*** Block opens ***
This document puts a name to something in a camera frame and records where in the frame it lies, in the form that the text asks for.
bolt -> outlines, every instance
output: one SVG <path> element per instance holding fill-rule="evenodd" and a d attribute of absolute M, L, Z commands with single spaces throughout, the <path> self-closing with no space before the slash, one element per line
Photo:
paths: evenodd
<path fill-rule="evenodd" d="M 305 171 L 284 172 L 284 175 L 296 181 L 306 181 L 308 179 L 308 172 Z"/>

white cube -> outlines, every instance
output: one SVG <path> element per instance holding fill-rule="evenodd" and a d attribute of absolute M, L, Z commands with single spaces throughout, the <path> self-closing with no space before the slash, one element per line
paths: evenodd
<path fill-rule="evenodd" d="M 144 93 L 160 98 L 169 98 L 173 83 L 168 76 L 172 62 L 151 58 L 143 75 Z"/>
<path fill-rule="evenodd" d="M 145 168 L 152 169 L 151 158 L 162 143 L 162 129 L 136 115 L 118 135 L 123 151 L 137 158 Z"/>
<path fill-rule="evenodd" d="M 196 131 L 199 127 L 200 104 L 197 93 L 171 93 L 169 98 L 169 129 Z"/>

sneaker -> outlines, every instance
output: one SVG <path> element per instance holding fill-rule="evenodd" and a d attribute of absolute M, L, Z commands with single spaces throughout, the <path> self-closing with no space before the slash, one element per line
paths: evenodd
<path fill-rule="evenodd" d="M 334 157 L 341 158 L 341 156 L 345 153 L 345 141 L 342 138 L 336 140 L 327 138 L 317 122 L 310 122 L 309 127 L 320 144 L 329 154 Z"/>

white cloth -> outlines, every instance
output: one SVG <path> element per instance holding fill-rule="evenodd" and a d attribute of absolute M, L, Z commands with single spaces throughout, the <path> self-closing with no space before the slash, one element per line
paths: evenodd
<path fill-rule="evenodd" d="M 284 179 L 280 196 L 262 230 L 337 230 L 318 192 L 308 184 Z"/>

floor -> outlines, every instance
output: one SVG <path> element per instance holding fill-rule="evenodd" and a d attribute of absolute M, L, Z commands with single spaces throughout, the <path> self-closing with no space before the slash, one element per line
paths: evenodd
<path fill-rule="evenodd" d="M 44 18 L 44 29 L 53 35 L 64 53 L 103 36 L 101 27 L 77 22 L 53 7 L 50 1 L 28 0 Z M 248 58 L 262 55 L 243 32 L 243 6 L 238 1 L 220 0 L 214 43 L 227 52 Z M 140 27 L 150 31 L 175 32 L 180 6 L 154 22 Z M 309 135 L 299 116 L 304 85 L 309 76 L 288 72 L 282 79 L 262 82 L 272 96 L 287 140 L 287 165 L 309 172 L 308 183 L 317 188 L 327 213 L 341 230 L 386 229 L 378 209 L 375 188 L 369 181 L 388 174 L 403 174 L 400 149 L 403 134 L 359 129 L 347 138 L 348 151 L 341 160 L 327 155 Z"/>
*** Block closes ***
> _EXERCISE DIRECTIONS_
What you should output is every line of the records above, from the first through the line containing "white cube -> outlines, every instance", unchanged.

> _EXERCISE OUTPUT_
This document puts a name to something in a camera frame and records where in the frame it lies, in the form that the text asks for.
bolt -> outlines, every instance
output: one SVG <path> element per instance holding fill-rule="evenodd" and a d attribute of absolute M, L, Z commands with single spaces throughout, the <path> self-closing with no space before the slash, one element per line
Photo:
paths: evenodd
<path fill-rule="evenodd" d="M 305 171 L 284 172 L 284 175 L 296 181 L 306 181 L 308 179 L 308 172 Z"/>

white cube -> outlines, every instance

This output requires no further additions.